Identifying Potential Subdivisions for Broadband Infrastructure Improvement
The process of determining suitable sites for a new broadband hub requires identifying pertinent environmental and socioeconomic factors. A challenge when solving a complicated issue such as this is the necessity to quantify, compare and analyze individual elements. To efficiently complete the analysis, a Multi-Criteria Evaluation (MCE) model has been constructed to weight all factors against one another. For the scope of this research, the model will be applied to the ten Canadian provinces, while excluding data from the territories, since approximately 99.6% of Canadians live within the provincial regions.

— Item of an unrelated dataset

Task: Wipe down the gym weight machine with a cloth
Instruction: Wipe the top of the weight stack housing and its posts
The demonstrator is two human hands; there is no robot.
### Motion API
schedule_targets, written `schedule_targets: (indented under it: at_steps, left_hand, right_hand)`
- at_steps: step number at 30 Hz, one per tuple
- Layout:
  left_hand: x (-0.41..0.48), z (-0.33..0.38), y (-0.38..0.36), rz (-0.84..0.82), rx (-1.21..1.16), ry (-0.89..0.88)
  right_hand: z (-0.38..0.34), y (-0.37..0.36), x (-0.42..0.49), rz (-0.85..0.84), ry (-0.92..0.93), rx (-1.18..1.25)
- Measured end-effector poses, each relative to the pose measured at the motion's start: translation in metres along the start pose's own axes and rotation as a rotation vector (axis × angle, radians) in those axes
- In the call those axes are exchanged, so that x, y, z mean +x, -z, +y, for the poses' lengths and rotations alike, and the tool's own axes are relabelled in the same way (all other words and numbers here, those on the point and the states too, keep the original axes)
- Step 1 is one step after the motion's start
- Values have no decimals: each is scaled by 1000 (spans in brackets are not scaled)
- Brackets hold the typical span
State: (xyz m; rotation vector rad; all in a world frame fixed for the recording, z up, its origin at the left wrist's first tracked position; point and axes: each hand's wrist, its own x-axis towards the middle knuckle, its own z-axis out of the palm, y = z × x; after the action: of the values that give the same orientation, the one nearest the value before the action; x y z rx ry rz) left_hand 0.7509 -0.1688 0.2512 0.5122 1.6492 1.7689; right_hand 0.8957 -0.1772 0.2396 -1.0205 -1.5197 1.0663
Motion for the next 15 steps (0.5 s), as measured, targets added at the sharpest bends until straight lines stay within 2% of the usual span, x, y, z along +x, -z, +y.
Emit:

As of 2019, there are 874,433 broadband towers operated by five major telecommunications companies in Canada. Of these five major companies Rogers, Bell and Shaw Wireless are focused on the improvement of broadband speeds within developed areas. This creates a divide between rural and urban areas with respect to broadband connectivity, which can effect household income (Ivus, O., & Boland, M., 2015). Three MCE processes were run with four factors and two criteria, creating three maps which demonstrate the areas with a limited broadband connection. These models analyzed: population and density, distance from urban centers, the existence of broadband infrastructure, upgradability of infrastructure, inhabited land and distance from existing infrastructure. For the final comparison between each of the models, a calculation was used to determine the suitability of the potential locations for implementation of a new broadband hub. The results of the model show each province has a region which can have improved broadband connectivity, with the largest number of proposed areas located in Central Alberta and Southern Saskatchewan. The model worked efficiently and the findings showed a greater need for broadband deployment in Canada’s western provinces between urban centers.